More than 1.1 million people in the United States have died of COVID-19 since 2020according to the Centers for Disease Control and Prevention, a number that includes about 3,700 last week.

[Las vacunas bivalentes de refuerzo reducen a la mitad el riesgo de contraer la subvariante XBB.1.5]

Congress has already mitigated the scope of the public health emergency that had the most direct impact on Americans, after political calls intensified to end the declaration.

For months lawmakers have refused to comply with the Biden government’s request to allocate billions more dollars to extend the period of free vaccines and diagnostic tests against COVID-19.

And the $1.7 trillion spending package passed last year and signed into law by Biden ended a rule that prohibited states from kicking some recipients out of Medicaid, a move expected to leave millions without coverage after the end of the year. April 1st.

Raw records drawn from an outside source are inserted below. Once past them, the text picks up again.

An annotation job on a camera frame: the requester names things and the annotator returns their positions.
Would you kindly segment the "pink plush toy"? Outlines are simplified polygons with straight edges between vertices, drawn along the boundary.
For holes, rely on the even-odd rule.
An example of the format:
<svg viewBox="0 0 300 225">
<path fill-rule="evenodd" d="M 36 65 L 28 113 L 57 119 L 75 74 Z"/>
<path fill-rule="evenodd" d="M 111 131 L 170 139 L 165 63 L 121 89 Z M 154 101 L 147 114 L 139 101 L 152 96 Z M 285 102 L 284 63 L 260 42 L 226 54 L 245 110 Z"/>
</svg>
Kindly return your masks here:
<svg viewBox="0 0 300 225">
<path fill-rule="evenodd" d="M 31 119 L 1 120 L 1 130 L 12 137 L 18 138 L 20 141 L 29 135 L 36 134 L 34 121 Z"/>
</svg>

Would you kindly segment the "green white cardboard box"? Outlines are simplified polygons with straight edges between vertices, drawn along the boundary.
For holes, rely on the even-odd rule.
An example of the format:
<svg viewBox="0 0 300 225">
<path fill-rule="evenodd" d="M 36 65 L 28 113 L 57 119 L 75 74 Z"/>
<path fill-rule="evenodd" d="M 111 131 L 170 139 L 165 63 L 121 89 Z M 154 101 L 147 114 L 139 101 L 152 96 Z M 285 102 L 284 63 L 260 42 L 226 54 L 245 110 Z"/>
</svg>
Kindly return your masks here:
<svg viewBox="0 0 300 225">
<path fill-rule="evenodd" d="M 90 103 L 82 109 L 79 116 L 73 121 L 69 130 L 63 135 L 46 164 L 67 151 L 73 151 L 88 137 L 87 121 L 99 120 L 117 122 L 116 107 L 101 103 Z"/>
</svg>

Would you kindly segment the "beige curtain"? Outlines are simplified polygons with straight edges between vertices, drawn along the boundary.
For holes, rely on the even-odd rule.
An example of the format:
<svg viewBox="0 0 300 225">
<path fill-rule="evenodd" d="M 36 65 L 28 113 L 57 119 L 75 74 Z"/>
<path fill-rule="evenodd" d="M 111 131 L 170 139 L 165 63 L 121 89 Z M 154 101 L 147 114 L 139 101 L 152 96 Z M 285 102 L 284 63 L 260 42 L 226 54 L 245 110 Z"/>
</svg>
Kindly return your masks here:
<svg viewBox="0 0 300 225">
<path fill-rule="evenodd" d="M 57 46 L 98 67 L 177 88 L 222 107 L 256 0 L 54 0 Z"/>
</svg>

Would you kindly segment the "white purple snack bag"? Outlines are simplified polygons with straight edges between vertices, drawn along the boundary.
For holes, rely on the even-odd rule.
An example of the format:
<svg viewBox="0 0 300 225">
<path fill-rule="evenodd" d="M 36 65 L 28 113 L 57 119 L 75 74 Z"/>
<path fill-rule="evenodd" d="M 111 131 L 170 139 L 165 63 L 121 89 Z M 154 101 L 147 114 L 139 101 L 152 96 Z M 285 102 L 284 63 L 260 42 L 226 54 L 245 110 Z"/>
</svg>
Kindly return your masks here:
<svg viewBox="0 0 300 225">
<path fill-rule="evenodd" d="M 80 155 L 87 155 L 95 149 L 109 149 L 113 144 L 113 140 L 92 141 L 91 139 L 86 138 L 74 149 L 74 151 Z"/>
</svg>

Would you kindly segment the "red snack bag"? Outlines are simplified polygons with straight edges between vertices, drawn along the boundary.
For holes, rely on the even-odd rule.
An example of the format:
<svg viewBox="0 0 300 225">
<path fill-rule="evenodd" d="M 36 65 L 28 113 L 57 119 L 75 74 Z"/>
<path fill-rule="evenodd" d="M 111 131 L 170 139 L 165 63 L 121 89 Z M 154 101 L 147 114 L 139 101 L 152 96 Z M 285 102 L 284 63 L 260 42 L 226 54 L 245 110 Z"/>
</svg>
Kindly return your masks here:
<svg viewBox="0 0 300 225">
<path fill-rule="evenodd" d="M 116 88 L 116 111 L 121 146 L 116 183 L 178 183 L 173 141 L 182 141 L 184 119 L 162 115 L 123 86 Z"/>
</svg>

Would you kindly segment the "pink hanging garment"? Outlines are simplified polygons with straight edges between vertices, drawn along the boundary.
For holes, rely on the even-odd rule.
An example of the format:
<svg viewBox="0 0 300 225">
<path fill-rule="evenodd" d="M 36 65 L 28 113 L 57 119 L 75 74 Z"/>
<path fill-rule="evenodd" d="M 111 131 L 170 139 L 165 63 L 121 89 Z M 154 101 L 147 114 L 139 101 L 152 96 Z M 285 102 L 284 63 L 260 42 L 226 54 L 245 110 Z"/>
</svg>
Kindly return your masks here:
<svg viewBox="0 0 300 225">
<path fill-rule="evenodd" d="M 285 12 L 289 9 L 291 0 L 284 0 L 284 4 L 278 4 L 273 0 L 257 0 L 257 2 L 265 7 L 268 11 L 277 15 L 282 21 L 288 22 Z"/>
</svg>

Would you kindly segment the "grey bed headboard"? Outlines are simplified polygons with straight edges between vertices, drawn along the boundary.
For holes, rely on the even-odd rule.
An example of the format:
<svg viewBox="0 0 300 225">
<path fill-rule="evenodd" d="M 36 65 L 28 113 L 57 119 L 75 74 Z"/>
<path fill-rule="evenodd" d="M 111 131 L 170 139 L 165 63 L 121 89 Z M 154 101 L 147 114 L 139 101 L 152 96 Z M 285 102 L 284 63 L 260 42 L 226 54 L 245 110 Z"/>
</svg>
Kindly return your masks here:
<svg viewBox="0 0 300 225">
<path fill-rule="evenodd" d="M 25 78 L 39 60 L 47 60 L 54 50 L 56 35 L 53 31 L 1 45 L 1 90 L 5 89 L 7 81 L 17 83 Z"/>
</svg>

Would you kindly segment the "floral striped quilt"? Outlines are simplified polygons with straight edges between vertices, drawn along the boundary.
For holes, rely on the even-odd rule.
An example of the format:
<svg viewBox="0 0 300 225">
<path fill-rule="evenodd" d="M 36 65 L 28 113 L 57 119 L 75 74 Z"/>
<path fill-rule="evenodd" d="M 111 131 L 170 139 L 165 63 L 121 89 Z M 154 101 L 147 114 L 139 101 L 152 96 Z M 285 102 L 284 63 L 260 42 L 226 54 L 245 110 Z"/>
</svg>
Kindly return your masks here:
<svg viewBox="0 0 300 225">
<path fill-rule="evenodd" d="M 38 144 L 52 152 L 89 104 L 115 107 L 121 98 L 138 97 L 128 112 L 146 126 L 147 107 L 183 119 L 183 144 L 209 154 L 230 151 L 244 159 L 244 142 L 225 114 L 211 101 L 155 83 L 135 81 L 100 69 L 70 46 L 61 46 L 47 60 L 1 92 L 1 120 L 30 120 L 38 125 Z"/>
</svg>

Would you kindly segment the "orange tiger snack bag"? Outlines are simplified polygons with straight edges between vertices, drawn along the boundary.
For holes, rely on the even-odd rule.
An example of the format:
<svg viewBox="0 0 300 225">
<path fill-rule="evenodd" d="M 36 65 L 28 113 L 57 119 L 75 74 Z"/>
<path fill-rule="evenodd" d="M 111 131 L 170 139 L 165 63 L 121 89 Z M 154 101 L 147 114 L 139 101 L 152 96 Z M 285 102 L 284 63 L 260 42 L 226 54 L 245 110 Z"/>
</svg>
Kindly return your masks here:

The costs of the vaccines against COVID-19 they shoot once the government stops buying them, and Pfizer claims it will charge up to $130 per dose. Only 15% of people in the United States have received the updated recommended booster dose that has been offered since last fall.

Those with private insurance can expect to have to spend out-of-pocket for vaccines, especially if they go to a provider outside of their network, Levitt said. Free in-home trials will also no longer be offered. And hospitals will not collect additional payments for treating COVID-19 patients.

Lawmakers extended for another two years the flexibilities of telehealth that were introduced when the pandemic began, prompting health services across the country to regularly deliver care via smartphone or computer.

The government had already considered ending the emergency declaration last year, but did not do so out of fear of a possible “winter surge” in cases and to give providers, insurers and patients time to prepare for its end.

The officials indicated that the Administration will use the next three months to transition to the conventional health response system, warning that the immediate end of the emergency declaration “would sow confusion and chaos in this critical phase.”

[Imágenes satelitales de crematorios y funerarias en China dan indicios del número real de muertes por COVID-19]

“To be clear, the continuation of these emergency declarations through May 11 does not impose any restrictions whatsoever on individual conduct with respect to COVID-19,” the Administration said. “They do not establish mask or vaccine mandates. They do not restrict school or business operations. They do not mandate the use of any drugs or tests in response to COVID-19 cases.”

The case count has continued to decline after a slight rebound over the winter holidays, and is significantly below the levels of the past two years, although the number of tests carried out for the virus and reported to health authorities Public has fallen drastically.

On Monday, the World Health Organization declared that The coronavirus remains a global health emergency, despite the fact that a key advisory group of the agency determined that the pandemic could be approaching a “tipping point” in which higher levels of immunity could reduce virus-related deaths. China, for example, reported an unprecedented increase in December after lifting most of its COVID-19 restrictions.

Shortly before the White House announcement, Rep. Tom Cole, R-Oklahoma, accused the president of needlessly prolonging the public health emergency to take action on issues including the forgiveness of some federal student loan debt.

[La esperanza de vida en EE.UU. baja a 76.4 años y se hunde hasta los niveles de 1996 por el coronavirus y la epidemia de opiáceos]

“The country is largely back to normal,” Cole declared Monday, introducing a Republican-backed bill calling for an end to the health emergency. “Americans are back to work and school with no restrictions on their activities. It is time for the government to recognize this reality: the pandemic is over.”